Objeto Interveniente ISP
Como costuma acontecer quando os detentores de direitos visam um grande número de usuários da Internet, espera-se que os ISPs ajudem nos processos que envolvem seus assinantes e seus dados. Nesse caso, os ISPs se opuseram ao plano da Voltage, que exigiria que eles enviassem uma ação coletiva “Aviso de Certificação” aos supostos infratores e “mantivessem os dados sobre as identidades de seus assinantes até a decisão final da audiência sobre o mérito (incluindo quaisquer apelações ).”
Os ISPs disseram que reter os dados do assinante significaria a proposta irreal de armazenar todos os dados para todos os clientes por anos, redesenhar seu software e bancos de dados para preservar automaticamente apenas os dados selecionados retroativamente pelo Voltage ou salvar dados manualmente para potencialmente dezenas de milhares de clientes.
Inevitavelmente, os ISPs enfrentariam outros problemas relacionados aos assinantes, incluindo clientes que solicitavam aconselhamento jurídico e a necessidade de treinar funcionários para lidar com essas discussões delicadas. Alguns clientes podem optar por reclamar ou culpar seu ISP por sua situação, ou até mesmo sair para ingressar em outro ISP. Outros podem ser tentados a se inscrever com informações de contato falsas para evitar responsabilidade legal, impedindo que os ISPs entrem em contato com seus próprios clientes em relação às suas contas ou desenvolvam negócios com eles.
Mais fundamentalmente, os ISPs disseram que usar o sistema de “notice-and-notice” para se comunicar com os membros da classe seria ilegal sob a lei canadense. A Justiça Federal concordou e disse que isso não aconteceria.
“[V]o uso proposto por oltage do regime de notificação e notificação para promover este processo de classe é inconsistente com a Lei de Direitos Autorais e é contrário à lei”, diz a ordem do juiz Fothergill. “Portanto, é desnecessário chegar a conclusões definitivas sobre as preocupações dos ISPs sobre custos, inconveniências e a possível interrupção de suas relações com seus assinantes.”
Tribunal Federal nega novamente certificação de classe
Em conclusão, o Tribunal Federal encontrou deficiências suficientes no plano de litígio da Voltage para negar a certificação de classe, pelo menos por enquanto.
“Voltage permanece livre para apresentar um plano de litígio revisado que não dependa do regime de notificação e notificação na Lei de Direitos Autorais para identificar e se comunicar com os Membros da Classe, e que faça provisões adequadas para o financiamento do Advogado da Classe”, a ordem lê.
Como o caso vai progredir a partir daqui não está claro. Em termos muito básicos, o modelo de liquidação favorecido pela Voltage não é diferente de qualquer outro negócio; os custos de fazer negócios são ponderados em relação à receita antecipada (por meio de acordos) e, se a diferença representar um retorno aceitável, há um motivo para seguir em frente.

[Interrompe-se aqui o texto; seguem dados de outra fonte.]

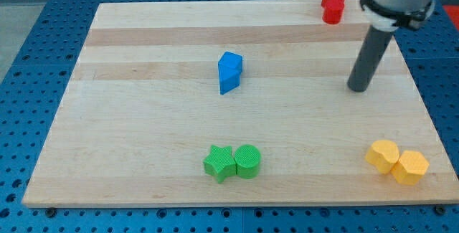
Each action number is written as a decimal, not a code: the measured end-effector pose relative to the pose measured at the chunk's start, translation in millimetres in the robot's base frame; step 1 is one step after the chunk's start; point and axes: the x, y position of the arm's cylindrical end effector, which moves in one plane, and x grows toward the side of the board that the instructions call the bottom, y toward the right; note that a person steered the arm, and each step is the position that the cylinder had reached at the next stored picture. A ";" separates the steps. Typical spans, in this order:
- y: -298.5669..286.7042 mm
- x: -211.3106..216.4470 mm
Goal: Place your hand at the left of the green star
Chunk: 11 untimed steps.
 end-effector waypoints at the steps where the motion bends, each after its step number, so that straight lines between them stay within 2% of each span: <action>1: -41.4 15.0; 4: -186.5 24.6; 6: -312.6 68.5; 7: -323.7 103.4; 8: -307.7 129.9; 9: -288.1 143.3; 11: -236.3 143.3</action>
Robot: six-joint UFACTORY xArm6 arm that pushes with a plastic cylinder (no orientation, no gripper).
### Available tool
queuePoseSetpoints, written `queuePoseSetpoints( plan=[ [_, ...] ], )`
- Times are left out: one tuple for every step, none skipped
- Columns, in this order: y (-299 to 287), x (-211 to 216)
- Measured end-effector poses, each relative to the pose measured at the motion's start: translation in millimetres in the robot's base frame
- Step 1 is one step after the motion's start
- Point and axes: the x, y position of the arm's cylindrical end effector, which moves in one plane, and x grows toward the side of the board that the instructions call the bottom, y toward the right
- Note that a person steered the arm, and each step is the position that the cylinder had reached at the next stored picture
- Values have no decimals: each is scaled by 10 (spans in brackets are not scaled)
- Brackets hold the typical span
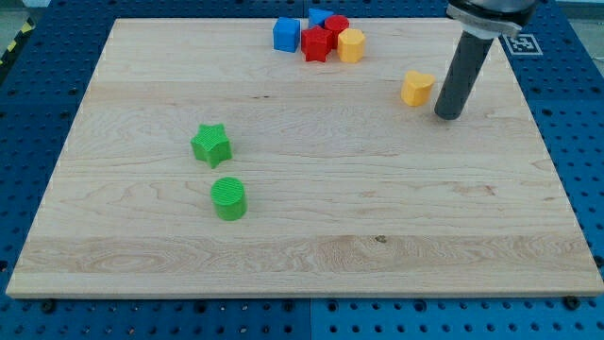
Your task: Push the yellow heart into the yellow hexagon
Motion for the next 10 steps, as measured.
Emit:
queuePoseSetpoints(
  plan=[
    [-28,-21],
    [-271,-177],
    [-499,-306],
    [-566,-442],
    [-566,-493],
    [-508,-495],
    [-504,-683],
    [-503,-782],
    [-538,-839],
    [-610,-1093]
  ],
)
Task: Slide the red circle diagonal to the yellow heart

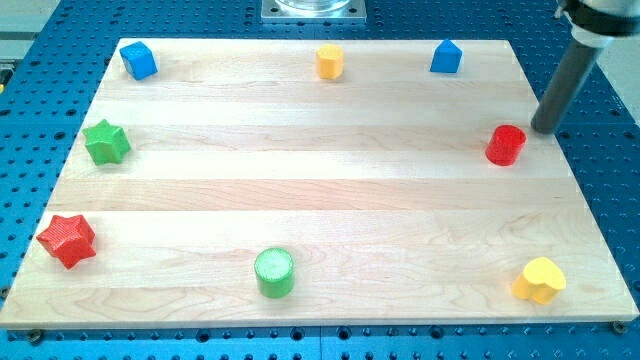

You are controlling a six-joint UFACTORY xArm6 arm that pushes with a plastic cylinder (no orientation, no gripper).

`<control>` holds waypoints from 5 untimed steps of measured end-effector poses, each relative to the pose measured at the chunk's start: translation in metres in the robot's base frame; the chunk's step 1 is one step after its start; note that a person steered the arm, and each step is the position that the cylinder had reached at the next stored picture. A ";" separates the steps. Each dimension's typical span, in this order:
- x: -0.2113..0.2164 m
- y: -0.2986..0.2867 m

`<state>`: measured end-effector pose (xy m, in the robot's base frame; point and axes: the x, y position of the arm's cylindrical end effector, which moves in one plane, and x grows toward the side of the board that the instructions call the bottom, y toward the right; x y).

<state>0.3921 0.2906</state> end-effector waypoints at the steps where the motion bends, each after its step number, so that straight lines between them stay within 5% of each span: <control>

Como o uso gratuito do aviso prévio foi descartado, os custos parecem estar indo na direção errada, algo particularmente problemático no Canadá. Ao contrário da maioria das outras regiões onde a Voltage está ativa, o Canadá impõe um limite de US$ 5.000 para infrações não comerciais, algo que amortece significativamente a pressão psicológica para resolver “ou então”.